[AIM OF THE TASK]:
The lines to be set down run from the line containing "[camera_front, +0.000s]" through the final line of the data below; print them exactly and print nothing else.

[EXERCISE DATA]:
'''

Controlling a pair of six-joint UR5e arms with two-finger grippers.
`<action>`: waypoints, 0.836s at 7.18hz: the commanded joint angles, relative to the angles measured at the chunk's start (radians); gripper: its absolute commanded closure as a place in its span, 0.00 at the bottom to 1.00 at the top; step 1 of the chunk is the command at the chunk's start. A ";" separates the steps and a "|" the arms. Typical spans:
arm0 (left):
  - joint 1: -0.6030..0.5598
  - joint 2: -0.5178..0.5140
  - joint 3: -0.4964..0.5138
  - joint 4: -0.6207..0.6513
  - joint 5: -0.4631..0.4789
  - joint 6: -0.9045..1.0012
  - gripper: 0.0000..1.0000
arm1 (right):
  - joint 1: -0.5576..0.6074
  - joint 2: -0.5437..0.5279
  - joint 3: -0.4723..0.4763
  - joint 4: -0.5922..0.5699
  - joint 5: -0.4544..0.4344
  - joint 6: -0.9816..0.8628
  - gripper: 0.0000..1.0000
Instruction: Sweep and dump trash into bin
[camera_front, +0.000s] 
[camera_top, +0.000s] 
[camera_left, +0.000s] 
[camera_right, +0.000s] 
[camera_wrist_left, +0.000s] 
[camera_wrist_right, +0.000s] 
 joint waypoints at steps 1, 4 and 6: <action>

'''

[RESPONSE]:
[camera_front, +0.000s] 
[camera_top, +0.000s] 
[camera_left, +0.000s] 
[camera_right, +0.000s] 
[camera_wrist_left, +0.000s] 
[camera_wrist_right, +0.000s] 
 joint waypoints at steps 1, 4 and 6: <action>

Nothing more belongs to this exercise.